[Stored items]
=== Begin Enclosure ===
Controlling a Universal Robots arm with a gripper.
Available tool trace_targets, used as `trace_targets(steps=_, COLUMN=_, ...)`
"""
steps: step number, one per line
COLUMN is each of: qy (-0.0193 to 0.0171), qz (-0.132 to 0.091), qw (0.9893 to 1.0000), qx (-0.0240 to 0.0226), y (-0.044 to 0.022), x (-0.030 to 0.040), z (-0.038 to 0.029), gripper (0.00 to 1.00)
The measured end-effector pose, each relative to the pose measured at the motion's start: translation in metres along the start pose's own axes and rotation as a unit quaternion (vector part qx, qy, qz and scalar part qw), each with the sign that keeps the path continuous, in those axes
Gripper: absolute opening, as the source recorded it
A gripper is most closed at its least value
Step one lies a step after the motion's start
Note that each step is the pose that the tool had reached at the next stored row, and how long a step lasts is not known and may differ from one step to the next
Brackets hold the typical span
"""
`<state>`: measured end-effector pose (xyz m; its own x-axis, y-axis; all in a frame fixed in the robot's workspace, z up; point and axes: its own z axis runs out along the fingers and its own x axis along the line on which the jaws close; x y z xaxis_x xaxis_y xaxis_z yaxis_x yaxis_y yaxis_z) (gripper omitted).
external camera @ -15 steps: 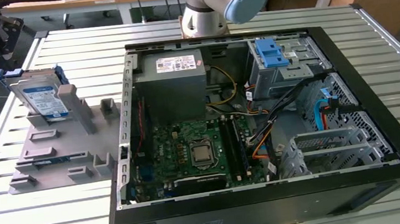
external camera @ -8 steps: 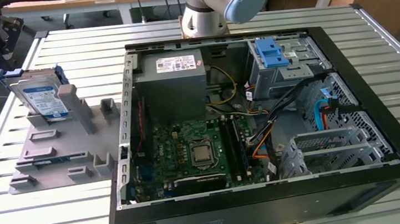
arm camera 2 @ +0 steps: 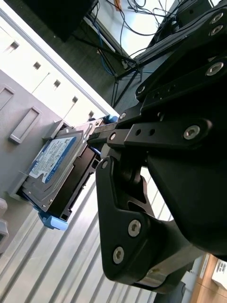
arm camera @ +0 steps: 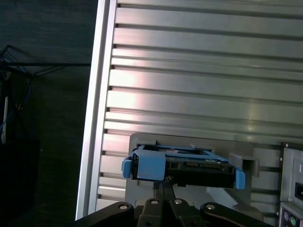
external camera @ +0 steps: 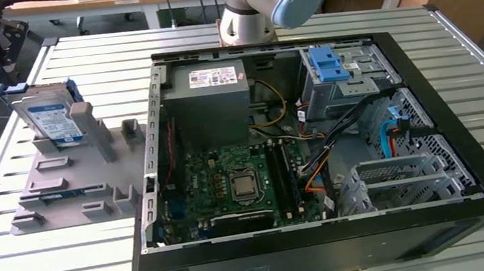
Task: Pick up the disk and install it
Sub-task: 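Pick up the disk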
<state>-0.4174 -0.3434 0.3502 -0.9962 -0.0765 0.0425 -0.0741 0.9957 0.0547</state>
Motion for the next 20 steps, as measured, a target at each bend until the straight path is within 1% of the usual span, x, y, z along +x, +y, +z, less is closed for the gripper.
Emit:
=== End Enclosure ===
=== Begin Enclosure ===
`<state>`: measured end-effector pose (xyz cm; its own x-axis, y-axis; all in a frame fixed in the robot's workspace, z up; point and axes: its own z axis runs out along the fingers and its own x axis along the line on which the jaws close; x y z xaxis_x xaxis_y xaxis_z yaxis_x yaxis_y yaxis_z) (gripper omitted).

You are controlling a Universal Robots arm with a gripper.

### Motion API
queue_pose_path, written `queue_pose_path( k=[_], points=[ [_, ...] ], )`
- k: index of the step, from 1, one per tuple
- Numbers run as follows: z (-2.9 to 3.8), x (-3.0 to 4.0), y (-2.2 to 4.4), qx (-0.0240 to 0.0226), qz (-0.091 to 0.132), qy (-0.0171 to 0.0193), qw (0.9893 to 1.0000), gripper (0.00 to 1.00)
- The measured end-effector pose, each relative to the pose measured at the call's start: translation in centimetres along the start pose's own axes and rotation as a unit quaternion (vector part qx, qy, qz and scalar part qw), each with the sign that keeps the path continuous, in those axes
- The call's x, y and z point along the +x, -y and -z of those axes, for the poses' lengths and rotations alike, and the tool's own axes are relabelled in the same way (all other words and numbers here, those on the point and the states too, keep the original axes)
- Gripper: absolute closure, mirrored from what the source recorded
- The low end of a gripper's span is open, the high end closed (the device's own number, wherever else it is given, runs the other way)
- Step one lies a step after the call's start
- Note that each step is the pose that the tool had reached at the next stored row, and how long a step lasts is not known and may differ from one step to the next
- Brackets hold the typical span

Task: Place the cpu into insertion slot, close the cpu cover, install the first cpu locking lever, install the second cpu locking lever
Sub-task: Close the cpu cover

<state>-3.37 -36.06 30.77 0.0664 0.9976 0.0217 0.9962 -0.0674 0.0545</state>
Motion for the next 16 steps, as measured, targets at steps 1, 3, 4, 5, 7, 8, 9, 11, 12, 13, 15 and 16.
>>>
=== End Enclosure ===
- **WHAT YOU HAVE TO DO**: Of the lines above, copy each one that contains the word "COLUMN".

- **RESPONSE TO THE EXERCISE**:
Available tool trace_targets, used as `trace_targets(steps=_, COLUMN=_, ...)`
COLUMN is each of: qy (-0.0193 to 0.0171), qz (-0.132 to 0.091), qw (0.9893 to 1.0000), qx (-0.0240 to 0.0226), y (-0.044 to 0.022), x (-0.030 to 0.040), z (-0.038 to 0.029), gripper (0.00 to 1.00)

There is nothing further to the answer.